19 Juillet 2023
Martigny (Suisse) - Exposition
Fondation Pierre Gianadda
Jusqu'au 21 janvier 2024
« Les Années Fauves », la nouvelle position de la Fondation Gianadda à Martigny (Suisse), illumine ses cimaises avec des œuvres aux couleurs flamboyantes. Organisée en partenariat avec le Musée d’Art moderne de Paris, elle se penche sur la période des années 1905 à 1908 pendant laquelle s’est développé à Paris le Fauvisme, un mouvement fulgurant et éphémère, à l’importance considérable, qui a « enflammé » la peinture. Matisse, Manguin, Derain, Vlaminck, Rouault, Braque, Marquet, Dufy, Braque, Van Dongen, Picasso occasionnellement, Othon Friesz, Jean Puy, et quelques autres, ont porté la couleur à son paroxysme en la laissant s’exprimer en toute liberté. Plus expressive que descriptive, cette technique nouvelle a cherché à saisir les sensations plutôt que la réalité.
Au début du XXème siècle, la scène artistique parisienne est très vivante, aussi c’est dans ce creuset riche en avant-gardes qu’une génération d’artiste décide de peindre autrement. Malheureusement le succès n’est pas là car dès ses premières apparitions, cette peinture scandalise le public, qualifiée avec moquerie de « Fauve » par le critique Louis Vaucelles. Ses formes simplifiées, ses couleurs pures et agressives et son interprétation fantaisiste de la réalité n’ont pas été comprises.
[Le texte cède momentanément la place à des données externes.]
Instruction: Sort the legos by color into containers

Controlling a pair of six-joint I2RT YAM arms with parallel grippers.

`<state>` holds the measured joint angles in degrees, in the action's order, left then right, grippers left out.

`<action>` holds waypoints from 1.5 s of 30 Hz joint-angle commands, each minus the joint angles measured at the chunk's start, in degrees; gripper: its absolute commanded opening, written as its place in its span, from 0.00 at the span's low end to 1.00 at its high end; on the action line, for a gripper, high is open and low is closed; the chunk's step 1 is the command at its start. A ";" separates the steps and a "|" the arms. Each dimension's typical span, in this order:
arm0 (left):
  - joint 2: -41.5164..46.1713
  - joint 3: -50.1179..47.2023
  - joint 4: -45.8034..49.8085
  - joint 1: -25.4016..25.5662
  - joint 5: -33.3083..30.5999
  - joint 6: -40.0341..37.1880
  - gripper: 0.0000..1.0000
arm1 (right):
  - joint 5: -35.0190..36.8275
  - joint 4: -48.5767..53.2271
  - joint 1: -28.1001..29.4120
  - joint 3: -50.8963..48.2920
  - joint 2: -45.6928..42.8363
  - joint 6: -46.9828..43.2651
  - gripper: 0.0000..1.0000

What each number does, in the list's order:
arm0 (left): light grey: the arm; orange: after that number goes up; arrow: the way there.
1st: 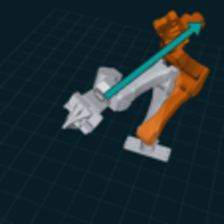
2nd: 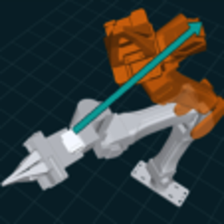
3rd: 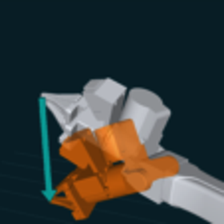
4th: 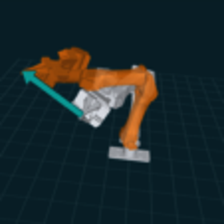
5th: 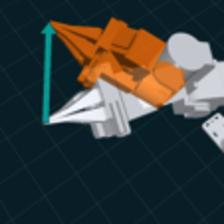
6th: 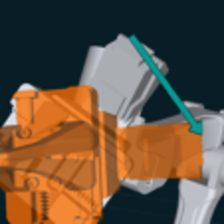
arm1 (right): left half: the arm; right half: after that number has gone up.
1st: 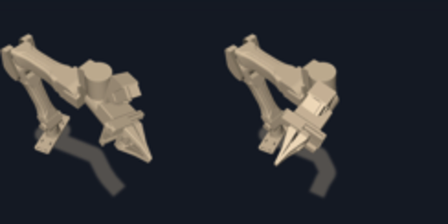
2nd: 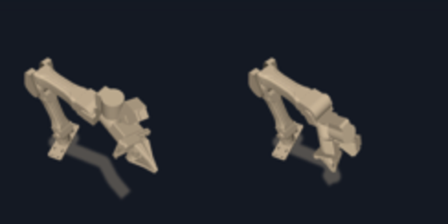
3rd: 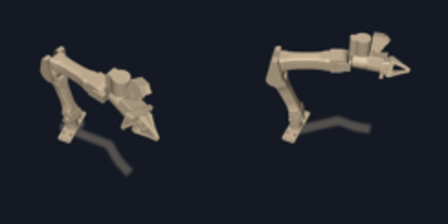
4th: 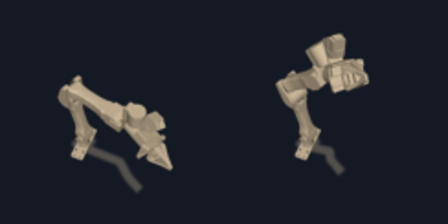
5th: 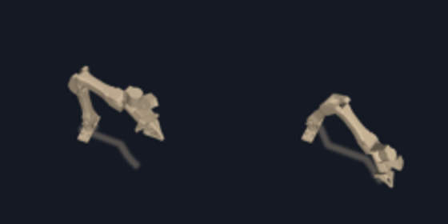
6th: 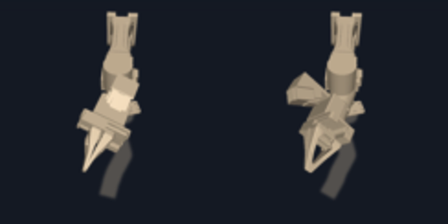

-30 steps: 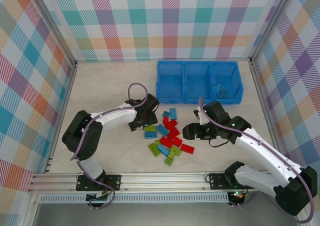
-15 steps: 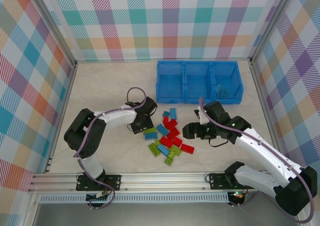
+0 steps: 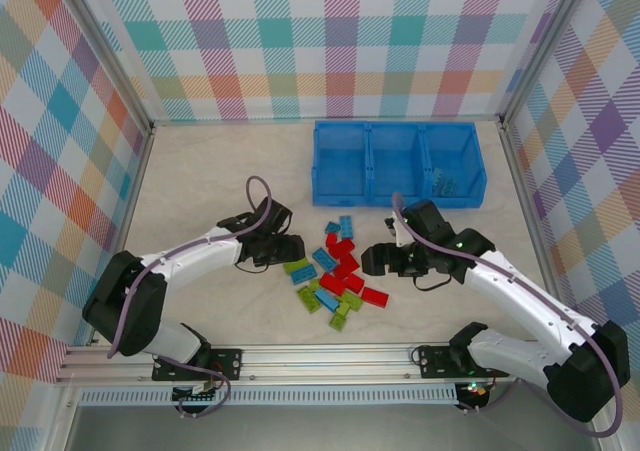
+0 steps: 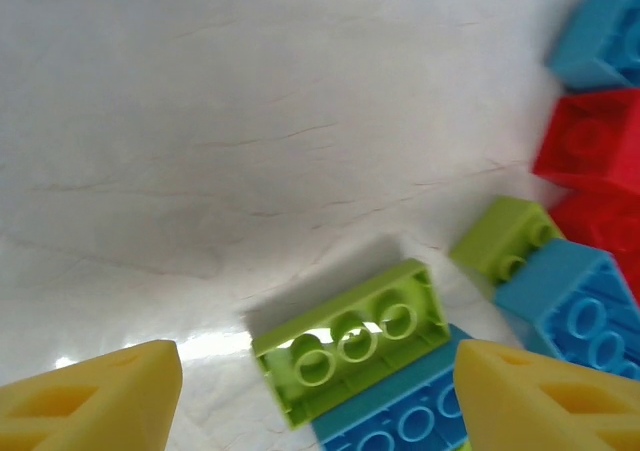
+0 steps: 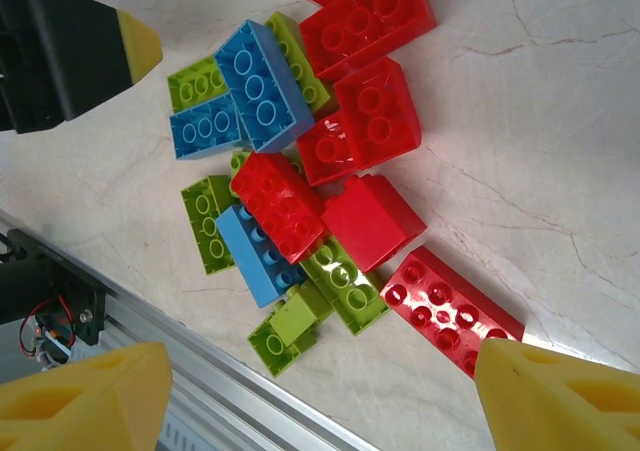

En fait, sans être vraiment une école, le Fauvisme n’accepte ni les règles, ni les manifestes et encore moins les interdits, car il veut avant tout réagir à l’Impressionnisme et au divisionnisme, ce qui a fait réagir les habitués des Salons.
Peintres de paysages, de nus et de portraits, mais aussi céramistes de talent, les artistes "fauves" aiment décrire sur le vif les berges de la Seine et les villages de Chatou, d’Argenteuil ainsi que la Normandie, mais aussi les scènes de ville aux rues pavoisées, les cabarets de Montmartre et les cirques : Rouault peint des filles et des ivrognes, Picasso et Van Dongen des prostituées et des saltimbanques, Vlaminck surtout des paysages, Van Dongen ainsi que Vlaminck se tournent vers la céramique, dans un chromatisme agressif. Tous construisent maintenant leurs tableaux avec la couleur qu’ils posent en aplats cernés de noirs, en supprimant le modelé des visages et des corps ainsi que les ombres qu’ils évoquent par des contrastes colorés : le tableau devient alors une surface totalement éclairée. Les formes sont stylisées, la touche est animée et la palette très vive est souvent dissonante car elle fait se confronter les couleurs complémentaires.
L’exposition réunit une centaine d’œuvres : de nombreuses peintures, quelques sculptures, des œuvres graphiques et des céramiques, accompagnées d’un petit ensemble de statuaires africaines remarquables.
Commençons la visite par la partie circulaire du grand hall de la Fondation où la plupart des œuvres sont exposées. Elles sont regroupées par thèmes sans suivre l’ordre chronologique puisqu’elles ont été réalisées entre 1904 et 1910. Tout d’abord ce sont les paysages (Raoul Dufy : Les Régates, HST 1907-08), puis l’atelier, le modèle et le corps ( Kees Van Dongen : Nu à la corbeille de fleurs, HST 1908), les saltimbanques et le cirque
( Henri Manguin : Les Bohémiens, HST 1904), les figures (Henri Manguin : La Femme à la Grappe, HST 1905) et les baigneuses (André Derain : Baigneuses, HST 1908) et enfin les céramiques (André Derain : « Vase tube à décor de trois nudités assises » 1906.
Le parcours terminé, les visiteurs restent éblouis par cet art embrasé dont l’esthétique révolutionnaire a ouvert la voie à la modernité.